◆ **Exercise**
In these entries, tally the lines where "Outline" occurs. Respond with only the count.

%%

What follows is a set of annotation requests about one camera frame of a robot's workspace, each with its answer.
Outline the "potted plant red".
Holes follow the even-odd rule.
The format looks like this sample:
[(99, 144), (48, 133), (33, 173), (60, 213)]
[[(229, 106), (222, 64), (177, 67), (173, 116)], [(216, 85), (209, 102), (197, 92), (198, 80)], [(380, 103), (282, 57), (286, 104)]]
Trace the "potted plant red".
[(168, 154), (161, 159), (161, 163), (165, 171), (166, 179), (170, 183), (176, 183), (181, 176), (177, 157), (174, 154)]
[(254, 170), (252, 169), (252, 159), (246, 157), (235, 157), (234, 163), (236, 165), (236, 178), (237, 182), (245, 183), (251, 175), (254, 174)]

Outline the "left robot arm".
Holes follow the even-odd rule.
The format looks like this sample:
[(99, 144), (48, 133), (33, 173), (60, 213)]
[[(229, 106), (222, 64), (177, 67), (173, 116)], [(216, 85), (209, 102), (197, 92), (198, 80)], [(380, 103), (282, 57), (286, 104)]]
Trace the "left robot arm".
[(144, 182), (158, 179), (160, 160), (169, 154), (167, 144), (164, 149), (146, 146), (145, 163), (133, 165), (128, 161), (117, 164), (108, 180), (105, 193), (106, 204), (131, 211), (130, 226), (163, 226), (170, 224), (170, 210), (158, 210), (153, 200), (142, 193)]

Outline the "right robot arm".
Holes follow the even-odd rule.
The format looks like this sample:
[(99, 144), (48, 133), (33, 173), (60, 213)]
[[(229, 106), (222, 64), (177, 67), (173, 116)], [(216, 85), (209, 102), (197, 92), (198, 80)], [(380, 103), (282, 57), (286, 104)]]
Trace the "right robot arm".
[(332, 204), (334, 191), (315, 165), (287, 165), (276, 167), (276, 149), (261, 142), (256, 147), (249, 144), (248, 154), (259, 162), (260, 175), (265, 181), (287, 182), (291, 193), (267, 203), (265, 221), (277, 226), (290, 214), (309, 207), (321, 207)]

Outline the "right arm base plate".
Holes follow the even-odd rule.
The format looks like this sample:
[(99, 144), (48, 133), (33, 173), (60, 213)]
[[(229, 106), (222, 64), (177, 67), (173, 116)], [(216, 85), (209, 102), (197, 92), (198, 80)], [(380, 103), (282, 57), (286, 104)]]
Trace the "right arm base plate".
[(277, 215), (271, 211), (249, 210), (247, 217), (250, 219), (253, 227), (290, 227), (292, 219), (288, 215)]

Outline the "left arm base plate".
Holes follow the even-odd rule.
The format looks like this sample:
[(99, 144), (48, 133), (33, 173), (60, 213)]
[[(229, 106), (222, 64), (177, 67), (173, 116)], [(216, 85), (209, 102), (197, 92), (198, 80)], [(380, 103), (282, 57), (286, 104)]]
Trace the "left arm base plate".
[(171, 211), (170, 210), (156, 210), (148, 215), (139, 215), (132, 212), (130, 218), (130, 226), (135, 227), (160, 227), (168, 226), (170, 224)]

%%

◆ **Response below**
5